Please reproduce the entries exactly as they appear below, but not the pictures.

--

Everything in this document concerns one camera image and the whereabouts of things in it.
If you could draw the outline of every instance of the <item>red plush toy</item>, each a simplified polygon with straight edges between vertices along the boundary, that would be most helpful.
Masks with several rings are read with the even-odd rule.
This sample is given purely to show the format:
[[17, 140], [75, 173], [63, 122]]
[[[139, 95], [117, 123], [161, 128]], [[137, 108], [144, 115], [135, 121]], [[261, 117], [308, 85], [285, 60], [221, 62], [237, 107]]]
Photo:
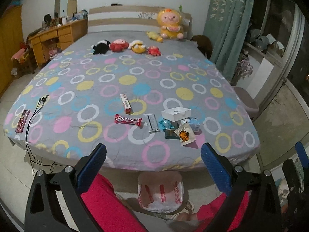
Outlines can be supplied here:
[[153, 55], [153, 56], [158, 56], [158, 55], [161, 55], [161, 52], [159, 51], [158, 47], [150, 46], [148, 48], [148, 54]]
[[127, 49], [129, 47], [129, 43], [126, 42], [123, 39], [117, 39], [115, 41], [113, 41], [110, 45], [109, 48], [113, 51], [113, 52], [122, 52], [123, 50]]

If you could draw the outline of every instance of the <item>curtain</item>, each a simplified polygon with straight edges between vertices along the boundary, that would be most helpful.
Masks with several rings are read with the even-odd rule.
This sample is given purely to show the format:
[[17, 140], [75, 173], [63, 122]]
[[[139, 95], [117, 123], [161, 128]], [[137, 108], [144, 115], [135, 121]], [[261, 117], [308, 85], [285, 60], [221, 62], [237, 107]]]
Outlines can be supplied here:
[[213, 45], [211, 61], [231, 81], [242, 49], [254, 0], [211, 0], [204, 35]]

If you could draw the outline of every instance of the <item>striped headboard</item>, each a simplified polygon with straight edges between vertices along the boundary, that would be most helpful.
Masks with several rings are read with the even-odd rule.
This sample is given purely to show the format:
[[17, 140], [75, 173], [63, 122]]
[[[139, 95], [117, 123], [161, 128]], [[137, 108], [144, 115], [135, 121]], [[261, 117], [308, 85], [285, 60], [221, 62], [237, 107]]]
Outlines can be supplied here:
[[[88, 15], [88, 33], [105, 31], [160, 32], [158, 13], [164, 7], [117, 5], [93, 8]], [[191, 37], [192, 18], [182, 13], [183, 35]]]

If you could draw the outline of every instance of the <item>grey bed sheet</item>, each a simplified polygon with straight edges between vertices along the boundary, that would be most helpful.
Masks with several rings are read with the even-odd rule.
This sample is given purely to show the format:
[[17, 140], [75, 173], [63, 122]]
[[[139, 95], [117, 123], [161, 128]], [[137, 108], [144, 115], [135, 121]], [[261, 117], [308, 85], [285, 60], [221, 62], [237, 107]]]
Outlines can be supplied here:
[[[91, 45], [118, 38], [158, 46], [162, 56], [131, 50], [92, 54]], [[133, 118], [154, 113], [160, 120], [164, 109], [192, 109], [192, 117], [201, 124], [196, 142], [181, 146], [179, 140], [165, 139], [162, 131], [149, 134], [146, 124], [142, 128], [115, 124], [116, 113], [129, 116], [120, 102], [121, 93], [130, 100]], [[29, 145], [34, 153], [63, 164], [74, 164], [103, 143], [107, 147], [106, 167], [193, 170], [205, 167], [200, 157], [205, 142], [234, 164], [256, 154], [260, 145], [233, 88], [190, 41], [157, 43], [144, 32], [100, 32], [82, 37], [40, 71], [9, 111], [4, 132], [23, 149], [25, 130], [15, 133], [20, 114], [25, 109], [33, 113], [45, 94], [49, 100], [34, 118]]]

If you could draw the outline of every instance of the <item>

--

▸ **Task solution**:
Everything in this document concerns one camera image and the whereabouts of things in it.
If you could draw the outline of every instance of the <item>red plush toy</item>, each a simplified polygon with straight edges between vertices along the boundary, that would be most helpful.
Masks with several rings are read with the even-odd rule.
This sample is given purely to show the format:
[[17, 140], [75, 173], [63, 122]]
[[[139, 95], [117, 123], [161, 128]], [[137, 108], [144, 115], [135, 121]], [[261, 117], [308, 85], [285, 60], [221, 62], [237, 107]]]
Photo:
Outlines can be supplied here:
[[153, 55], [153, 56], [158, 56], [158, 55], [161, 55], [161, 52], [159, 51], [158, 47], [150, 46], [148, 48], [148, 54]]
[[127, 49], [129, 47], [129, 43], [126, 42], [123, 39], [117, 39], [115, 41], [113, 41], [110, 45], [109, 48], [113, 51], [113, 52], [122, 52], [123, 50]]

If you could draw the outline of every instance of the <item>curtain</item>, each a simplified polygon with straight edges between vertices along the boundary, that would be most helpful.
Masks with several rings are read with the even-odd rule.
This sample is given purely to show the format:
[[17, 140], [75, 173], [63, 122]]
[[[139, 95], [117, 123], [161, 128]], [[137, 108], [144, 115], [135, 121]], [[261, 117], [308, 85], [285, 60], [221, 62], [237, 107]]]
Outlines can be supplied here:
[[213, 45], [211, 61], [231, 81], [242, 49], [254, 0], [211, 0], [204, 35]]

If you could draw the outline of every instance of the <item>striped headboard</item>, each a simplified polygon with straight edges between vertices along the boundary, that would be most helpful.
Masks with several rings are read with the even-odd rule.
This sample is given purely to show the format:
[[17, 140], [75, 173], [63, 122]]
[[[139, 95], [117, 123], [161, 128]], [[137, 108], [144, 115], [135, 121]], [[261, 117], [308, 85], [285, 60], [221, 62], [237, 107]]]
Outlines can be supplied here:
[[[88, 15], [88, 33], [105, 31], [160, 32], [158, 13], [164, 7], [117, 5], [93, 8]], [[191, 37], [192, 18], [182, 13], [183, 35]]]

If you could draw the outline of every instance of the <item>grey bed sheet</item>, each a simplified polygon with straight edges between vertices along the boundary, that would be most helpful.
Masks with several rings are read with the even-odd rule.
This sample is given purely to show the format:
[[17, 140], [75, 173], [63, 122]]
[[[139, 95], [117, 123], [161, 128]], [[137, 108], [144, 115], [135, 121]], [[261, 117], [308, 85], [285, 60], [221, 62], [237, 107]]]
Outlines can be supplied here:
[[[91, 45], [118, 38], [158, 46], [162, 56], [131, 50], [92, 54]], [[133, 118], [154, 113], [160, 120], [164, 109], [192, 109], [192, 117], [201, 124], [196, 142], [181, 146], [179, 140], [165, 139], [162, 131], [149, 134], [146, 124], [142, 128], [115, 124], [116, 113], [129, 116], [120, 102], [121, 93], [130, 100]], [[29, 145], [34, 153], [63, 164], [74, 164], [103, 143], [107, 147], [106, 167], [193, 170], [205, 167], [200, 157], [205, 142], [234, 164], [256, 154], [260, 145], [233, 88], [190, 41], [157, 43], [144, 32], [100, 32], [82, 37], [40, 71], [9, 111], [4, 132], [23, 149], [25, 130], [15, 133], [20, 114], [25, 109], [33, 113], [45, 94], [49, 100], [34, 118]]]

If you could draw the outline of every instance of the <item>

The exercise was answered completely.